BRIEF:
Once you find the line with "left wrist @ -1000" in the listing below, set down exactly every line from it through the line with "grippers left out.", but no pictures.

GIVEN MATERIAL:
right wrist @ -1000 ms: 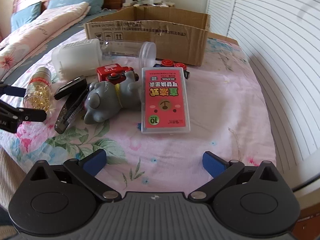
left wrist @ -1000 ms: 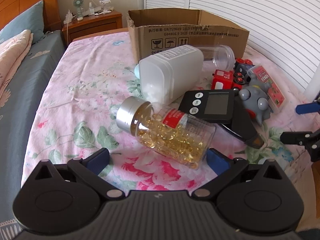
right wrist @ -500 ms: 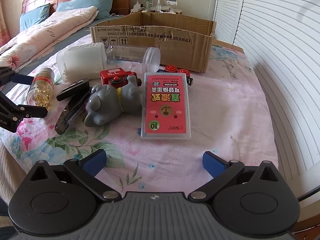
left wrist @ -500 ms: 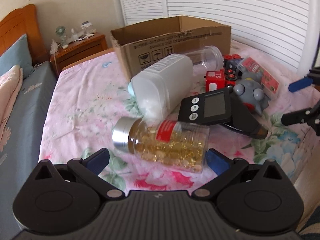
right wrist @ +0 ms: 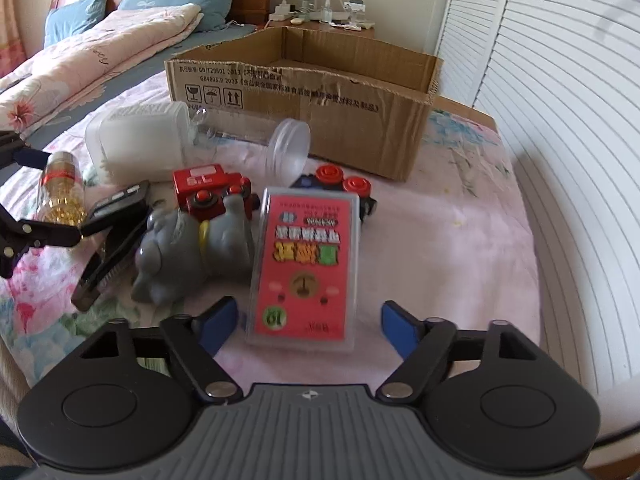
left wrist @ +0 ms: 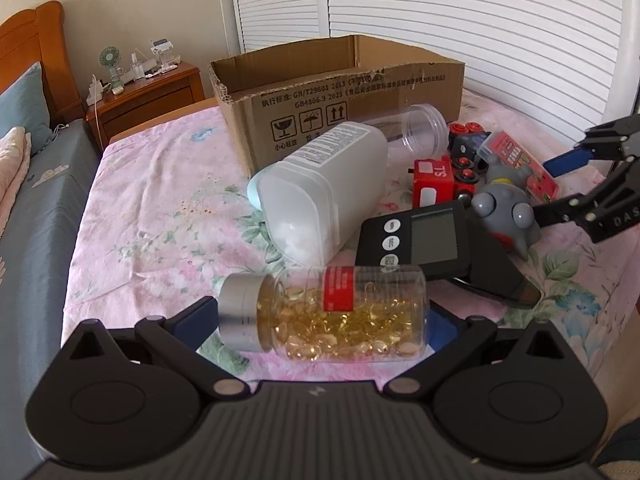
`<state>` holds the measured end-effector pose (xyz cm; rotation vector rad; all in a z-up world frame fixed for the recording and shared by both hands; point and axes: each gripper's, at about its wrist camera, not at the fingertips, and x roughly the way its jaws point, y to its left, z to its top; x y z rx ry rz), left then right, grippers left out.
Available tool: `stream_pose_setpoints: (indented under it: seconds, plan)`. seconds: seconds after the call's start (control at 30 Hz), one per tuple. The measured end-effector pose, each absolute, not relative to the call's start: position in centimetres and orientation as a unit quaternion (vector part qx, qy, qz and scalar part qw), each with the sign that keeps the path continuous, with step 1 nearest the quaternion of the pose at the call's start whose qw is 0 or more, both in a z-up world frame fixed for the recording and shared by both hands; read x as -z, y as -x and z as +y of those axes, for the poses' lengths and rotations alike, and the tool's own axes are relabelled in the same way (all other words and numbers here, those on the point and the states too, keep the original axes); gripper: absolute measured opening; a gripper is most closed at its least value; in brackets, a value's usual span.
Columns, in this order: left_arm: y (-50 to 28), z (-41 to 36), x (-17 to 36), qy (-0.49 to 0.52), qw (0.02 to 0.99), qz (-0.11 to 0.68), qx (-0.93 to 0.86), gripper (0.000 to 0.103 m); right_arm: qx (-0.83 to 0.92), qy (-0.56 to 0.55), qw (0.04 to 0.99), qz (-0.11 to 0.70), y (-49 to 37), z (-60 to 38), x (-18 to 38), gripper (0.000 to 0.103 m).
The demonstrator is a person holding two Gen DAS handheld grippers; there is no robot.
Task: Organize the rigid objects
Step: 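Grasp the capsule jar with the left tool while the right tool grasps the red card box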
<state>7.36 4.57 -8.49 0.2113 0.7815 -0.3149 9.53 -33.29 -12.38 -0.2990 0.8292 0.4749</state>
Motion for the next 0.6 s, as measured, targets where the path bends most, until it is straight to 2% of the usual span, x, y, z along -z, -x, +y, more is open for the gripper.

SOLVED EXERCISE:
left wrist @ -1000 ms: 
right wrist @ -500 ms: 
left wrist @ -500 ms: 
right wrist @ +0 ms: 
left wrist @ +0 ms: 
`<state>` holds the measured end-effector pose (xyz cm; rotation vector rad; all in a z-up world frame fixed for the recording and shared by both hands; point and axes: each gripper's, at about its wrist camera, not at the fingertips, and x roughly the way its jaws point, y to its left, z to its top; x y z rx ry rz), left then right, grippers left out.

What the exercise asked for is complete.